Write out every single entry exactly.
Top of DATA FOR THIS EXERCISE
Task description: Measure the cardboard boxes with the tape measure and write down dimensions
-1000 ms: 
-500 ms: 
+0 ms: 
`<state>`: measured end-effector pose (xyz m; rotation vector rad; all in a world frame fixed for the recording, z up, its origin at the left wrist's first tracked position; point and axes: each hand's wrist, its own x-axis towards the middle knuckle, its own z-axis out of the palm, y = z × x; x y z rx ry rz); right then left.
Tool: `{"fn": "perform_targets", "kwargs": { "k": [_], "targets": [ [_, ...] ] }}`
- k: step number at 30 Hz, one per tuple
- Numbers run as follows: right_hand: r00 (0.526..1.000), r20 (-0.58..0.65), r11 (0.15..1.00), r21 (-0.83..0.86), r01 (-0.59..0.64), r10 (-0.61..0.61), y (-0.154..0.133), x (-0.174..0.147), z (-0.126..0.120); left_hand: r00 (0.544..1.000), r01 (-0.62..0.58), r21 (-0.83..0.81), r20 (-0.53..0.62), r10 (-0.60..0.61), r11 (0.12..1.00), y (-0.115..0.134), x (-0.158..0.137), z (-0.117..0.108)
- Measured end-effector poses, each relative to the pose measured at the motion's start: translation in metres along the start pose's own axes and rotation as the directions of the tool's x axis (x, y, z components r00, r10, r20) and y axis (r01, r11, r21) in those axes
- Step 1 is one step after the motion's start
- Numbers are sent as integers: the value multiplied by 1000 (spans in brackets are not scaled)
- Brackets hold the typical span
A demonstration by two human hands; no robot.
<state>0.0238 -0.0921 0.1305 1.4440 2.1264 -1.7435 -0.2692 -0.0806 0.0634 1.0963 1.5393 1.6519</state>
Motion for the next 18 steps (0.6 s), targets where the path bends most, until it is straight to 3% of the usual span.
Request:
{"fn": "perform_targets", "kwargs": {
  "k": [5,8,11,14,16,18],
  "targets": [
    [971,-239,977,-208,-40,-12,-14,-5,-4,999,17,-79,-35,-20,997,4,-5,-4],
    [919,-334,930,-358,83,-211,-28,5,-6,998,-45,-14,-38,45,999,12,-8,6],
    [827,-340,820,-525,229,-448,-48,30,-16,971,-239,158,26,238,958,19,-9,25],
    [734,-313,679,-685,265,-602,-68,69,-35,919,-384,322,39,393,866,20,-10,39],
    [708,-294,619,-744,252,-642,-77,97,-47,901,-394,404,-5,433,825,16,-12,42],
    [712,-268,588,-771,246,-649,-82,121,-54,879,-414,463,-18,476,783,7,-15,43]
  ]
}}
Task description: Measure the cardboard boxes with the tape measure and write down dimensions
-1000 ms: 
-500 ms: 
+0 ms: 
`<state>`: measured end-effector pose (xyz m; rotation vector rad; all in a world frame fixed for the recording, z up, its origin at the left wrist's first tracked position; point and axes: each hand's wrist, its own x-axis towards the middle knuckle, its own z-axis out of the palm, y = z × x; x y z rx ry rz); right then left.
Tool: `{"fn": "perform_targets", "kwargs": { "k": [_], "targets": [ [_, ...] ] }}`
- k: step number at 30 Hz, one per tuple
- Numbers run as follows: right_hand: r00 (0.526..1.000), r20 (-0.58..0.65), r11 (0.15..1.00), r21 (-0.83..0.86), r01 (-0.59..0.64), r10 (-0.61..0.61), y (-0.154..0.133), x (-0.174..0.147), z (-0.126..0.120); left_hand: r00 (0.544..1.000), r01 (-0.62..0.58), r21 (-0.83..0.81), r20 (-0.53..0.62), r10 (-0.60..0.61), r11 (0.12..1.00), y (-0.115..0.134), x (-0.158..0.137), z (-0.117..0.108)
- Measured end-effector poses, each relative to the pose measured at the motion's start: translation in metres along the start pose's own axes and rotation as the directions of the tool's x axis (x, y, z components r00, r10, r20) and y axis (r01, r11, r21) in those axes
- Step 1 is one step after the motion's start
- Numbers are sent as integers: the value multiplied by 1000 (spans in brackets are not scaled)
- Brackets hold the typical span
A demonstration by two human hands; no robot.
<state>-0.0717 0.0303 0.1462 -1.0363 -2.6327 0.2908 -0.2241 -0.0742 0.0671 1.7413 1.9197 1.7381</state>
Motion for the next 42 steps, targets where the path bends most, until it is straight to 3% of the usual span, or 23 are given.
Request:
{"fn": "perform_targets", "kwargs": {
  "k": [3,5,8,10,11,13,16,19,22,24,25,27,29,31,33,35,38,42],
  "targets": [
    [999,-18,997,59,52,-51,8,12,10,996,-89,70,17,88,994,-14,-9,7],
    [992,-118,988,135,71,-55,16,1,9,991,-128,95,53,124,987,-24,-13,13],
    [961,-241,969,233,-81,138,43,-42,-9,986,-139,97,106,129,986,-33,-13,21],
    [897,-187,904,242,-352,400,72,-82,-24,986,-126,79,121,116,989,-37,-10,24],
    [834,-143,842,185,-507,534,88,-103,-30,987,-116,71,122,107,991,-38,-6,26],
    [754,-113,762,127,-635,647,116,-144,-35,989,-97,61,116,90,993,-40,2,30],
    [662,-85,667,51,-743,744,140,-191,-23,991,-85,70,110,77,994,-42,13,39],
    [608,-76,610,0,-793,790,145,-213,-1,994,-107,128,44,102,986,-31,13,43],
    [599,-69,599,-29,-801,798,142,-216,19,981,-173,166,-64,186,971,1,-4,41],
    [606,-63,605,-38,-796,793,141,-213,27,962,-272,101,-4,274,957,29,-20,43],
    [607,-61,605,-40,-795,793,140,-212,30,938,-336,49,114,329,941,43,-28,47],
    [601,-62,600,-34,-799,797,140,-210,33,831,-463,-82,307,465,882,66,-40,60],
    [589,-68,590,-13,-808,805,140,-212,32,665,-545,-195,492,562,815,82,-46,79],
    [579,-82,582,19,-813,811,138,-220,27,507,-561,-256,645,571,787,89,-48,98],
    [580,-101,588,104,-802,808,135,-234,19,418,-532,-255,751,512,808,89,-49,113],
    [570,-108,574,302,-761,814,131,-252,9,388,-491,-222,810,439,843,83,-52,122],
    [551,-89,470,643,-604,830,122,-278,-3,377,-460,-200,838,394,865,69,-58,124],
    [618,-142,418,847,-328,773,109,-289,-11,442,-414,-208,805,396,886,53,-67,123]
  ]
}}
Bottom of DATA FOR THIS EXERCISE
FINISHED TASK:
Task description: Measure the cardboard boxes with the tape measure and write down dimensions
-1000 ms: 
-500 ms: 
+0 ms: 
`<state>`: measured end-effector pose (xyz m; rotation vector rad; all in a world frame fixed for the recording, z up, its origin at the left wrist's first tracked position; point and axes: each hand's wrist, its own x-axis towards the middle knuckle, its own z-axis out of the palm, y = z × x; x y z rx ry rz); right then left.
Tool: `{"fn": "perform_targets", "kwargs": { "k": [_], "targets": [ [_, ...] ] }}`
- k: step number at 30 Hz, one per tuple
- Numbers run as follows: right_hand: r00 (0.526..1.000), r20 (-0.58..0.65), r11 (0.15..1.00), r21 (-0.83..0.86), r01 (-0.59..0.64), r10 (-0.61..0.61), y (-0.154..0.133), x (-0.174..0.147), z (-0.126..0.120); left_hand: r00 (0.544..1.000), r01 (-0.62..0.58), r21 (-0.83..0.81), r20 (-0.53..0.62), r10 (-0.60..0.61), r11 (0.12..1.00), y (-0.115..0.134), x (-0.158..0.137), z (-0.117..0.108)
- Measured end-effector poses, each relative to the pose measured at the motion's start: translation in metres along the start pose's own axes and rotation as the directions of the tool's x axis (x, y, z components r00, r10, r20) and y axis (r01, r11, r21) in those axes
- Step 1 is one step after the motion's start
- Numbers are sent as integers: the value multiplied by 1000 (spans in brackets are not scaled)
- Brackets hold the typical span
A demonstration by two human hands; no robot.
<state>0.0238 -0.0921 0.1305 1.4440 2.1264 -1.7435 -0.2692 -0.0806 0.0634 1.0963 1.5393 1.6519</state>
Motion for the next 18 steps (0.6 s), targets where the path bends most, until it is straight to 3% of the usual span.
Request:
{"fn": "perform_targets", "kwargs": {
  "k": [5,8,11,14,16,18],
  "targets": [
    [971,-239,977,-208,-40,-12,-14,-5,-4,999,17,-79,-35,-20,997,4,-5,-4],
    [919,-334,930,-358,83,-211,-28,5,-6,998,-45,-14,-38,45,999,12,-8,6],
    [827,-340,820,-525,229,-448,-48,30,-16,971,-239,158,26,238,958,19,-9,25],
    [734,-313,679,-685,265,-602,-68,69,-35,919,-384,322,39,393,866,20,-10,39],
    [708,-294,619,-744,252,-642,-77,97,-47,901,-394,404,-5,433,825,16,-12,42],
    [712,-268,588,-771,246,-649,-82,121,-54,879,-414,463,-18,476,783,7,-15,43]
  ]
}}
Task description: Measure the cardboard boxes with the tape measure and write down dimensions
-1000 ms: 
-500 ms: 
+0 ms: 
`<state>`: measured end-effector pose (xyz m; rotation vector rad; all in a world frame fixed for the recording, z up, its origin at the left wrist's first tracked position; point and axes: each hand's wrist, its own x-axis towards the middle knuckle, its own z-axis out of the palm, y = z × x; x y z rx ry rz); right then left.
Tool: `{"fn": "perform_targets", "kwargs": { "k": [_], "targets": [ [_, ...] ] }}`
- k: step number at 30 Hz, one per tuple
- Numbers run as follows: right_hand: r00 (0.526..1.000), r20 (-0.58..0.65), r11 (0.15..1.00), r21 (-0.83..0.86), r01 (-0.59..0.64), r10 (-0.61..0.61), y (-0.154..0.133), x (-0.174..0.147), z (-0.126..0.120); left_hand: r00 (0.544..1.000), r01 (-0.62..0.58), r21 (-0.83..0.81), r20 (-0.53..0.62), r10 (-0.60..0.61), r11 (0.12..1.00), y (-0.115..0.134), x (-0.158..0.137), z (-0.117..0.108)
- Measured end-effector poses, each relative to the pose measured at the motion's start: translation in metres along the start pose's own axes and rotation as the directions of the tool's x axis (x, y, z components r00, r10, r20) and y axis (r01, r11, r21) in those axes
- Step 1 is one step after the motion's start
- Numbers are sent as integers: the value multiplied by 1000 (spans in brackets are not scaled)
- Brackets hold the typical span
A demonstration by two human hands; no robot.
<state>-0.0717 0.0303 0.1462 -1.0363 -2.6327 0.2908 -0.2241 -0.0742 0.0671 1.7413 1.9197 1.7381</state>
Motion for the next 42 steps, targets where the path bends most, until it is straight to 3% of the usual span, or 23 are given.
Request:
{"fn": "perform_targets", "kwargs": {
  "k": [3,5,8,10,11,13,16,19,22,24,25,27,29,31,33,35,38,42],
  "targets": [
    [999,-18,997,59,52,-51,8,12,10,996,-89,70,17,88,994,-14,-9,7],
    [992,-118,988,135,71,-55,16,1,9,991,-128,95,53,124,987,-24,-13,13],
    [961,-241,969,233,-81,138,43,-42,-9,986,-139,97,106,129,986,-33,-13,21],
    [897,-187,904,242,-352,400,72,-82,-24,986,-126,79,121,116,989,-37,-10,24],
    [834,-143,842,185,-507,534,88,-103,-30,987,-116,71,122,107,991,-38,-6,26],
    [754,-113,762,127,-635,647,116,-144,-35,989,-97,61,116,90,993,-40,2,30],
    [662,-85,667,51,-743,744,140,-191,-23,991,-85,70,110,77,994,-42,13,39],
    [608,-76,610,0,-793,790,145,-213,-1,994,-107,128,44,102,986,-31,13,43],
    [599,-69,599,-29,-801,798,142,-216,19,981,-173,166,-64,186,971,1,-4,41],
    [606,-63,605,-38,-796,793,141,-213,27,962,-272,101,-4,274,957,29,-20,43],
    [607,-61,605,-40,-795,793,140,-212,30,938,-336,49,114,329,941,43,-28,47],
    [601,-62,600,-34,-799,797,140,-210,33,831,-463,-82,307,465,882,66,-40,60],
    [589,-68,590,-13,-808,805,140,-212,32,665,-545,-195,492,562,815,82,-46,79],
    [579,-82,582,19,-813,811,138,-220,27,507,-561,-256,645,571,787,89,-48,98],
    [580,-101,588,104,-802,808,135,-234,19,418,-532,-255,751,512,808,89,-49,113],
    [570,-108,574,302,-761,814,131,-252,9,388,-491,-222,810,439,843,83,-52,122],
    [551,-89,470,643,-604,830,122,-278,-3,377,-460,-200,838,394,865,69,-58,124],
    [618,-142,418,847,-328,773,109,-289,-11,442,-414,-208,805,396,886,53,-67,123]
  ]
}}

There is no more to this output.